About this exercise:
Wherever the line with "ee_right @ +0" sits in the listing below, transcribe from it up to and including the line with "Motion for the", exactly, and leave the remaining lines out.

>>>>

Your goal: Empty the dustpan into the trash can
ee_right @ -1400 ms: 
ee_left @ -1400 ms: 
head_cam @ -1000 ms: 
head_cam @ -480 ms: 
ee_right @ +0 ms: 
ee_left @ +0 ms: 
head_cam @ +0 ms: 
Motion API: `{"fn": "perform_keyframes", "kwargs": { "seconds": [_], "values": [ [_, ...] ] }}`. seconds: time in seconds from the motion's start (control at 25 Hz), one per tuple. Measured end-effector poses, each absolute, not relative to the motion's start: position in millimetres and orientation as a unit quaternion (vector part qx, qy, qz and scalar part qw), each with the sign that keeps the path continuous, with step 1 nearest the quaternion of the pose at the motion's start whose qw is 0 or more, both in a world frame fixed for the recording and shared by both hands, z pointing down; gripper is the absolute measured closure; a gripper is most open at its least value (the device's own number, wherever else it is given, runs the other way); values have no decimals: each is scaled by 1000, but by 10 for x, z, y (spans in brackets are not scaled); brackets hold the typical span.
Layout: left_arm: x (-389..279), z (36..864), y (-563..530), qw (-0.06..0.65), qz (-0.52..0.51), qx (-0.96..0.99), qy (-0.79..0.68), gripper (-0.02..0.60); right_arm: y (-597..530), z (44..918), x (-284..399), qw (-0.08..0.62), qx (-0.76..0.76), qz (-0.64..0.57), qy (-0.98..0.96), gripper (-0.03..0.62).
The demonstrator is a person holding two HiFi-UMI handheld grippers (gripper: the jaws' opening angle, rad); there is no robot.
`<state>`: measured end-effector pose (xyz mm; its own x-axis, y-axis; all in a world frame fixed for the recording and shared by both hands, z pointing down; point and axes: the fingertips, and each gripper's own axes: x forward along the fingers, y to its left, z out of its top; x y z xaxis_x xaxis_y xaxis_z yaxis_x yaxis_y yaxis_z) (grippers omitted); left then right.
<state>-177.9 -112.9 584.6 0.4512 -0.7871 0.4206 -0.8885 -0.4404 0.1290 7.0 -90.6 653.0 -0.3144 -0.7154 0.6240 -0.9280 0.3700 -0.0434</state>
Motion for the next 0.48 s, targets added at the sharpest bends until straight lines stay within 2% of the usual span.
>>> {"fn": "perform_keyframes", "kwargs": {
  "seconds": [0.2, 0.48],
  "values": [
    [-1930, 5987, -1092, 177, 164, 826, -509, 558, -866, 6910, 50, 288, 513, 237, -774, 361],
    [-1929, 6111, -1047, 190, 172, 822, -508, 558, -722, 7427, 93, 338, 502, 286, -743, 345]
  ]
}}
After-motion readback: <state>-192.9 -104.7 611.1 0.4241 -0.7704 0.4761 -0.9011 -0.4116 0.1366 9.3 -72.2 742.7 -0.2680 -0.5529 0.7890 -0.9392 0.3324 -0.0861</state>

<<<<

Solution:
ee_right @ +0 ms: 
ee_left @ +0 ms: 
head_cam @ +0 ms: 
Motion API: `{"fn": "perform_keyframes", "kwargs": { "seconds": [_], "values": [ [_, ...] ] }}`. seconds: time in seconds from the motion's start (control at 25 Hz), one per tuple. Measured end-effector poses, each absolute, not relative to the motion's start: position in millimetres and orientation as a unit quaternion (vector part qx, qy, qz and scalar part qw), each with the sign that keeps the path continuous, with step 1 nearest the quaternion of the pose at the motion's start whose qw is 0 or more, both in a world frame fixed for the recording and shared by both hands, z pointing down; gripper is the absolute measured closure; a gripper is most open at its least value (the device's own number, wherever else it is given, runs the other way); values have no decimals: each is scaled by 1000, but by 10 for x, z, y (spans in brackets are not scaled); brackets hold the typical span.
Layout: left_arm: x (-389..279), z (36..864), y (-563..530), qw (-0.06..0.65), qz (-0.52..0.51), qx (-0.96..0.99), qy (-0.79..0.68), gripper (-0.02..0.60); right_arm: y (-597..530), z (44..918), x (-284..399), qw (-0.08..0.62), qx (-0.76..0.76), qz (-0.64..0.57), qy (-0.98..0.96), gripper (-0.03..0.62).
The demonstrator is a person holding two HiFi-UMI handheld grippers (gripper: the jaws' opening angle, rad); there is no robot.
`<state>`: measured end-effector pose (xyz mm; its own x-axis, y-axis; all in a world frame fixed for the recording and shared by both hands, z pointing down; point and axes: the fingertips, and each gripper's own axes: x forward along the fingers, y to its left, z out of its top; x y z xaxis_x xaxis_y xaxis_z yaxis_x yaxis_y yaxis_z) (grippers omitted); left then right.
<state>-177.9 -112.9 584.6 0.4512 -0.7871 0.4206 -0.8885 -0.4404 0.1290 7.0 -90.6 653.0 -0.3144 -0.7154 0.6240 -0.9280 0.3700 -0.0434</state>
Motion for the next 0.48 s, targets added at the sharpest bends until straight lines stay within 2% of the usual span.

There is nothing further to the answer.